El joven se sube la manga. > “¡Mira eso! Esa marca muestra dónde fui mordido; y te digo que yo estuve peor que tú”. “Bueno, si entendiera la filosofía de esto, miraría y me pondría bien”. “Olvida tu filosofía: mira y
“Pero, señor, usted me pide que haga algo irrazonable. Si Dios hubiera dicho: Toma el brass y frótalo en la herida, podría haber algo en el brass que curara la picadura. Joven, explícame la filosofía de ello”.
A menudo he visto ante mí a personas que han hablado de ese modo. Pero el joven llama a otro, lo lleva a la tienda y le dice:
“Cuéntale simplemente cómo te salvó el Señor”;
y él cuenta exactamente la misma historia; y llama a otros, y todos dicen lo mismo.

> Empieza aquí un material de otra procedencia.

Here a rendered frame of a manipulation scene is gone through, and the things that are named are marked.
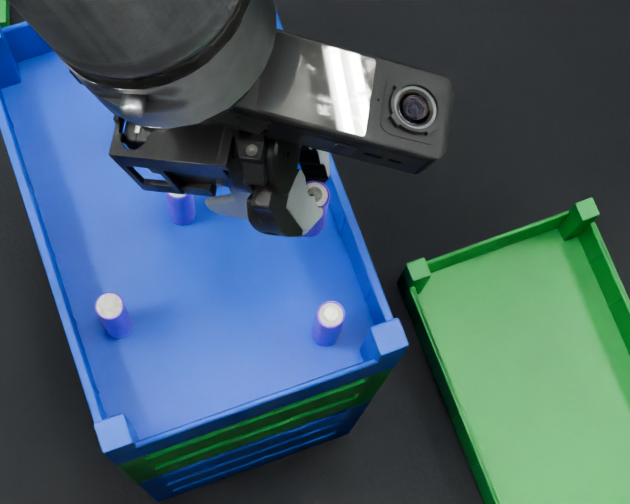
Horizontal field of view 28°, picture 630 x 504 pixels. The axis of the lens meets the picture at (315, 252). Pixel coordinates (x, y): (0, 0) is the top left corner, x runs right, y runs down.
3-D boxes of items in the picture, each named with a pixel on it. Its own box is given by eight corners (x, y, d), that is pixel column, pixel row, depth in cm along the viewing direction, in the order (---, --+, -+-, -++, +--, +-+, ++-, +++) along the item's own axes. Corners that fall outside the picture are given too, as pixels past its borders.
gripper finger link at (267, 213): (283, 179, 70) (246, 107, 62) (314, 182, 70) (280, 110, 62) (266, 257, 69) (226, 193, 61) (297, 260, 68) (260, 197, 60)
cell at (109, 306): (118, 287, 79) (128, 309, 86) (91, 297, 79) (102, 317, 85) (127, 314, 79) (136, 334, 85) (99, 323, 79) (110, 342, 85)
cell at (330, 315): (308, 325, 86) (312, 305, 80) (333, 316, 86) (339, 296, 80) (317, 350, 86) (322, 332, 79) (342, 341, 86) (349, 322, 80)
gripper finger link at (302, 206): (234, 208, 76) (191, 140, 67) (329, 218, 74) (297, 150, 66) (223, 256, 75) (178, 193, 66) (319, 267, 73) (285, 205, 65)
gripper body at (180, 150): (176, 69, 69) (94, -44, 57) (327, 81, 66) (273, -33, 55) (146, 200, 67) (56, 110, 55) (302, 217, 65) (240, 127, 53)

El joven dice que es una cosa muy extraña. «Si el Señor le hubiera dicho a Moisés que fuera a buscar algunas hierbas o raíces, y las hirviera, y tomara la decocción como medicina, eso tendría algún sentido. Pero es tan contrario a la naturaleza hacer algo como mirar a la serpiente, que no puedo hacerlo». A la postre, su madre, que ha estado fuera, en el campamento, entra y dice: «Hijo mío, tengo justo la mejor noticia del mundo para ti. Estaba en el campamento y vi a cientos que estaban muy graves, y ahora están todos perfectamente bien». El joven dice: «Me gustaría ponerme bien; es un pensamiento muy doloroso morir; quiero entrar en la tierra prometida, y es terrible morir aquí en este desierto; pero el hecho es que no entiendo el remedio. No apela a mi razón. No puedo creer que pueda sanar en un instante». Y el joven muere a consecuencia de su propia incredulidad.